A definitive diagnosis of pancreatic tuberculosis will prevent unnecessary surgery and in the setting of suspected malignancy will change the diagnosis to one of a treatable infection; however, a definitive diagnosis of pancreatic tuberculosis is only achieved with histological confirmation. Pancreatic tuberculosis is usually not suspected prior to laparotomy. Most patients have been diagnosed at laparotomy. However, if tuberculosis is suspected and confirmed then surgery is not necessary, making FNA cytology/biopsy a very useful test. However, only a few cases have been diagnosed by FNA cytology/biopsy [5, 8, 9, 10]. The success rate of image guided percutaneous FNA cytology or biopsy in diagnosing pancreatic tuberculosis is less than 50% [5, 8, 9, 10]. EUS-FNA cytology/biopsy has proved to be an excellent tool for the cytological diagnosis of pancreatic and peripancreatic masses [11]. A definitive cytological diagnosis is possible by EUS-FNA in 80% to 95% of cases despite failure of another biopsy technique [11]. However, to our knowledge this technique has never been used in diagnosing pancreatic or peripancreatic tuberculosis. Ours is the first report of using EUS-FNA successfully in diagnosing pancreatic tuberculosis. We preferred EUSFNA over percutaneous approach because of poor success rate as reported in the literature with percutaneous technique and secondly because of significant impact of diagnosis on patient management.

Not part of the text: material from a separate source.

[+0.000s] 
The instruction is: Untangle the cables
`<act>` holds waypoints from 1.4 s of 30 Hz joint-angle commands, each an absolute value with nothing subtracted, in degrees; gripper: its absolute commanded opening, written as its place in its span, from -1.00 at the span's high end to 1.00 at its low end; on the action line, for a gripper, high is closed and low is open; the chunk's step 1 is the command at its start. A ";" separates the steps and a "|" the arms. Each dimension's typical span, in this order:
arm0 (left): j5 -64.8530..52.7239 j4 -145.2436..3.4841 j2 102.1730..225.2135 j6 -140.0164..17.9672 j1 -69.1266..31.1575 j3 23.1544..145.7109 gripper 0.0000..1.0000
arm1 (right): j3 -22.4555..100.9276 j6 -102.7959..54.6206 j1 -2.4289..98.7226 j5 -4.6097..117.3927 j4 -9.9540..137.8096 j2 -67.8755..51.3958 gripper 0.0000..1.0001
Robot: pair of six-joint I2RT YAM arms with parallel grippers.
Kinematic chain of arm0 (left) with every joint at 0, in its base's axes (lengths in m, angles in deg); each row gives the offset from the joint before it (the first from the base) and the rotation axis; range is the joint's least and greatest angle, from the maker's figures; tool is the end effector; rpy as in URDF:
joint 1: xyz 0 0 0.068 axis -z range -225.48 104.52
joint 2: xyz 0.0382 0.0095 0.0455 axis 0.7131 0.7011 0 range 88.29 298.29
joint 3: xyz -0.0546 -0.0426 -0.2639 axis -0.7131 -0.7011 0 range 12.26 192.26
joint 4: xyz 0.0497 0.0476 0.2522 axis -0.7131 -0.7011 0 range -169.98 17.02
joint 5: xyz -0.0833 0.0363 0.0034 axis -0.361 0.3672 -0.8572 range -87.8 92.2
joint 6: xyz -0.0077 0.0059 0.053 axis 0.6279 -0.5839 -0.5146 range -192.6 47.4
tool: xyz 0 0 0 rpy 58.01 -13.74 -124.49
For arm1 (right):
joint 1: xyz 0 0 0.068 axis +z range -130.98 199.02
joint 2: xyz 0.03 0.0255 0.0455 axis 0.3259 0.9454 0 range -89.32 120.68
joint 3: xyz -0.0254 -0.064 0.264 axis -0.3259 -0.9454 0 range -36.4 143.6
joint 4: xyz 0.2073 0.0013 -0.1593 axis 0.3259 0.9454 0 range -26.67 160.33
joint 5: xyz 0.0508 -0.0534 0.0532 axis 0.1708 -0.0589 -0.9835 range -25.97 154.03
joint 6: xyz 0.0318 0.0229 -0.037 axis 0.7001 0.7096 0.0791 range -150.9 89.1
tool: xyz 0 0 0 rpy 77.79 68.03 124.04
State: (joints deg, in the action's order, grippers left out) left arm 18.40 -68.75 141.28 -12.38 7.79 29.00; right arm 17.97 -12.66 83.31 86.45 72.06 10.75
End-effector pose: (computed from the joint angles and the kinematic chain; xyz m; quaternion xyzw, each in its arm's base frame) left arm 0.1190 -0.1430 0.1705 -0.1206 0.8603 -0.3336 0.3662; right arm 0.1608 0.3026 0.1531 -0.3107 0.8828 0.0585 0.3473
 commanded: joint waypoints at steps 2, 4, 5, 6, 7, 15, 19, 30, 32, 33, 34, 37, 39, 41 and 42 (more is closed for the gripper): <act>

Laparoscopy might prove to be helpful if tuberculosis is not confirmed by FNA cytology or core biopsy. Acid fast bacilli are identified only in 20-40% of cases and culture results are positive in 77% of cases even when intraoperative specimen are sent for direct smear and culture [3]. Caseating granuloma are seen in 75-100% of cases [4]. Polymerase chain reaction now offers the possibility of both a more sensitive and more rapidly available definitive diagnosis compared to microscopy and culture; however, the drug susceptibility cannot be performed from the polymerase chain reaction specimens and therefore, this test is an adjunct to standard culture techniques Pancreatic tuberculosis should be suspected in patients having a pancreatic mass or hypodense lymph nodes in the peripancreatic region, particularly if patient presents with fever and is young, not jaundiced, lived in, or traveled to, an area of endemic tuberculosis, exposed to tuberculosis, and if investigations show the patient is human immunodeficiency virus positive. When the diagnosis is suspected, a detailed screening for tuberculosis and EUS-FNA of the pancreatic lesion can confirm the diagnosis and so avoid an unnecessary explorative laparotomy or pancreatic resection.